We currently own or lease, and have in the past owned or leased, properties that have been used for numerous years to explore and produce oil and natural gas. Although we have utilized operating and disposal practices that were standard in the industry at the time, exploration and production fluids and gases may have been disposed of or released on or under the properties owned or leased by us or on or under the other locations where these hydrocarbons and wastes have been taken for treatment or disposal. In addition, certain of these properties have been operated by third parties whose treatment and disposal or release of hydrocarbons and wastes were not under our control. These properties and wastes disposed thereon may be subject to CERCLA, RCRA and analogous state laws. Under these laws, we could be required to remove or remediate previously disposed wastes (including wastes disposed of or released by prior owners or operators), to clean up contaminated property (including groundwater contaminated by prior owners or operators), to pay for damages for the loss or impairment of natural resources, and to take measures to prevent future contamination from our operations.

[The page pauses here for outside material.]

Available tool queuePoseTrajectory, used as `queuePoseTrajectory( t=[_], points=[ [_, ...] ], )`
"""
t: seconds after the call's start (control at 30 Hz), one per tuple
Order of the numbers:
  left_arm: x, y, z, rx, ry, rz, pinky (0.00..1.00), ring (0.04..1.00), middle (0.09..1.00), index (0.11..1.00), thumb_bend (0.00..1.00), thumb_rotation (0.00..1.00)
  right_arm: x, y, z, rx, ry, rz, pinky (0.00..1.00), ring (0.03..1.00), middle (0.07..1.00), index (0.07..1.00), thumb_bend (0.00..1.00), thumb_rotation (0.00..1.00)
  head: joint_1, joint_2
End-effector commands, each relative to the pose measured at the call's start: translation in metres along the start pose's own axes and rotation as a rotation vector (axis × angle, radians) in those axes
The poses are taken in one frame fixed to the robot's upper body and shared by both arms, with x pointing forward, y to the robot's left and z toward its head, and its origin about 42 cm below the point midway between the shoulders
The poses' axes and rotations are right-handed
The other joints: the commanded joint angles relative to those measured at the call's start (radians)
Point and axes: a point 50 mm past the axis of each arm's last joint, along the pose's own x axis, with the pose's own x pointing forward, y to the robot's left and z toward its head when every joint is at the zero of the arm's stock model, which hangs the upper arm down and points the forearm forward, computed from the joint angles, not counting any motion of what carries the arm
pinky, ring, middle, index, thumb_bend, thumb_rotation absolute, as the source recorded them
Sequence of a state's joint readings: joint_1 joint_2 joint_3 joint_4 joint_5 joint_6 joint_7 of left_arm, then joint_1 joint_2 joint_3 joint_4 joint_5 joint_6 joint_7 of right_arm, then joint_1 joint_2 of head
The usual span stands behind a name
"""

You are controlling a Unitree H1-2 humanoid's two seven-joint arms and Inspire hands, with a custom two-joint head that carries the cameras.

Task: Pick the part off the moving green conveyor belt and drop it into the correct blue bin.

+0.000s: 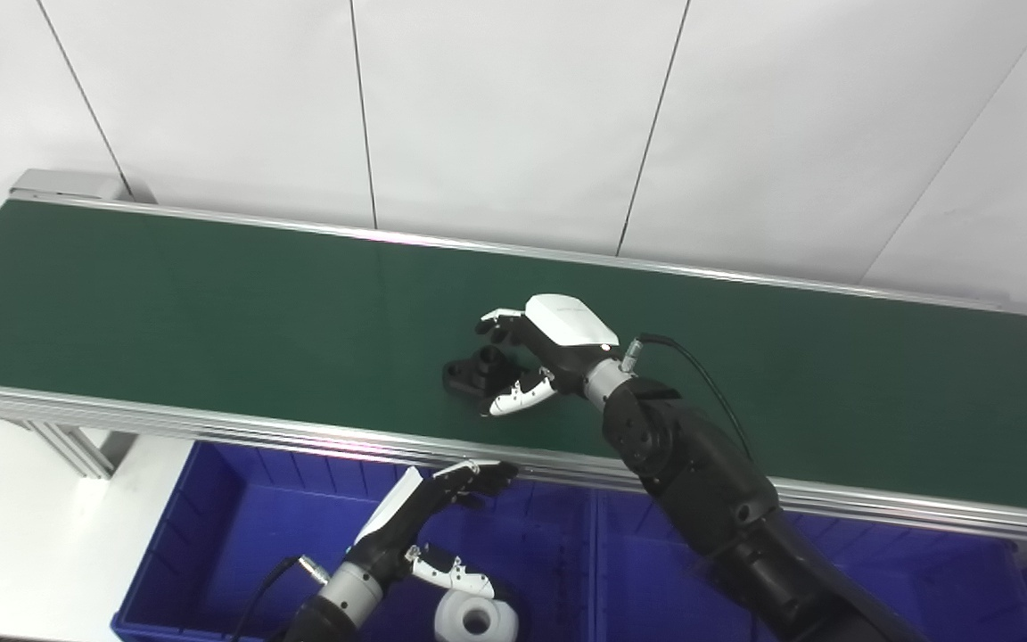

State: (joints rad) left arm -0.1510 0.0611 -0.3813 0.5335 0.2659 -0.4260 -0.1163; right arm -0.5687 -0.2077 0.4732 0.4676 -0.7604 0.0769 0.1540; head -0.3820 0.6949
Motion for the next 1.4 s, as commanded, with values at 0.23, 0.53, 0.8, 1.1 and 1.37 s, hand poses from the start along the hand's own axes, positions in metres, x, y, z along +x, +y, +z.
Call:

In addition, other laws require the reporting on use of hazardous and toxic chemicals. For example, in October 2015, EPA granted, in part, a petition filed by several national environmental advocacy groups to add the oil and gas extraction industry to the list of industries required to report releases of certain “toxic chemicals” under the Toxic Release Inventory (“TRI”) program under the Emergency Planning and Community Right-to-Know Act. EPA determined that natural gas processing facilities may be appropriate for addition to TRI applicable facilities and in January 2017, EPA issued a proposed rule to include natural gas processing facilities in the TRI program. EPA review of comments on this proposed rule is ongoing.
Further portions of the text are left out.